Run Relatedness
| Pipeline Version | Date Updated | Documentation Author | Questions or Feedback |
|---|---|---|---|
| aou_9.1.0 | October, 2025 | WARP Pipelines | File an issue |
Introduction to the Run Relatedness workflow
run_relatedness is a WDL workflow that computes relatedness across cohort samples and identifies a maximal independent set of samples that can be removed to reduce relatedness confounding in downstream analyses.

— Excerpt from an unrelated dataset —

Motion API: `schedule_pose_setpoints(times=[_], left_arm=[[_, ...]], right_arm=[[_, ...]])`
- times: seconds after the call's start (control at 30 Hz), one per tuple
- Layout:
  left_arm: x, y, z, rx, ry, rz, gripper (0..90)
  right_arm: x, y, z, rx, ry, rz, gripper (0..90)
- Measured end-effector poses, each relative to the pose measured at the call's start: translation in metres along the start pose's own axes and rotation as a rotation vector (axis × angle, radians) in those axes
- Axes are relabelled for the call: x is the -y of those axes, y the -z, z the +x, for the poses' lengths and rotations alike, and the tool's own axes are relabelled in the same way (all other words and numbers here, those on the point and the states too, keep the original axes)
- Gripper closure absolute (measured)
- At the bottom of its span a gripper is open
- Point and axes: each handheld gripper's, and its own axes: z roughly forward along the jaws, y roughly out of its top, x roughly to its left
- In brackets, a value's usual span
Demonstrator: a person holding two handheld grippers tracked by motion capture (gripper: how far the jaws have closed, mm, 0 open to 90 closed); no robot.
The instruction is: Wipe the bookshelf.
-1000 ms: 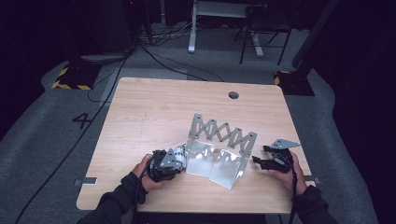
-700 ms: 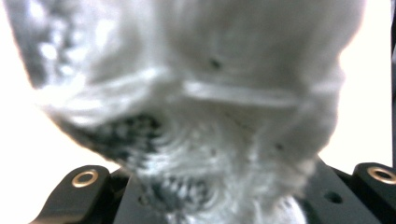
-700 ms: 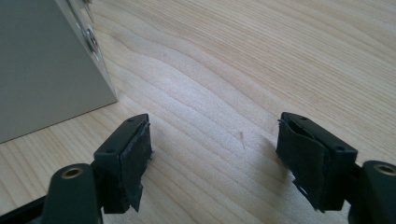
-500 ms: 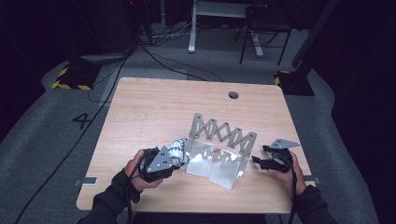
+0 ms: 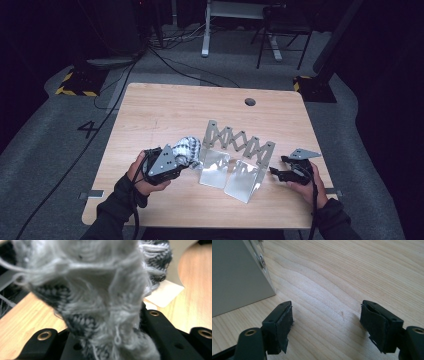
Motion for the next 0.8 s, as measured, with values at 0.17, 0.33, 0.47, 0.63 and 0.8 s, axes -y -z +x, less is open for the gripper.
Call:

The workflow submits a Hail-based relatedness job to a Dataproc cluster using a user-provided submission script and PCA-informed inputs, then runs a second task to compute a maximal independent set from related sample pairs. It returns both pairwise relatedness results and a list of flagged samples.
Quickstart table
| Pipeline Feature | Description | Source |
|---|---|---|
| Analysis type | Cohort relatedness estimation and sample deconfounding | |
| Workflow language | WDL 1.0 | openWDL |
| Data input file format | VCF + PCA scores + Dataproc submission script | |
| Data output file format | TSV relatedness matrix and flagged sample list | |
| Primary software | Hail + Google Dataproc | Hail, Dataproc |
Set-up
Run Relatedness installation and requirements
The workflow code can be downloaded by cloning the WARP GitHub repository. For the latest release, please see the run_relatedness changelog.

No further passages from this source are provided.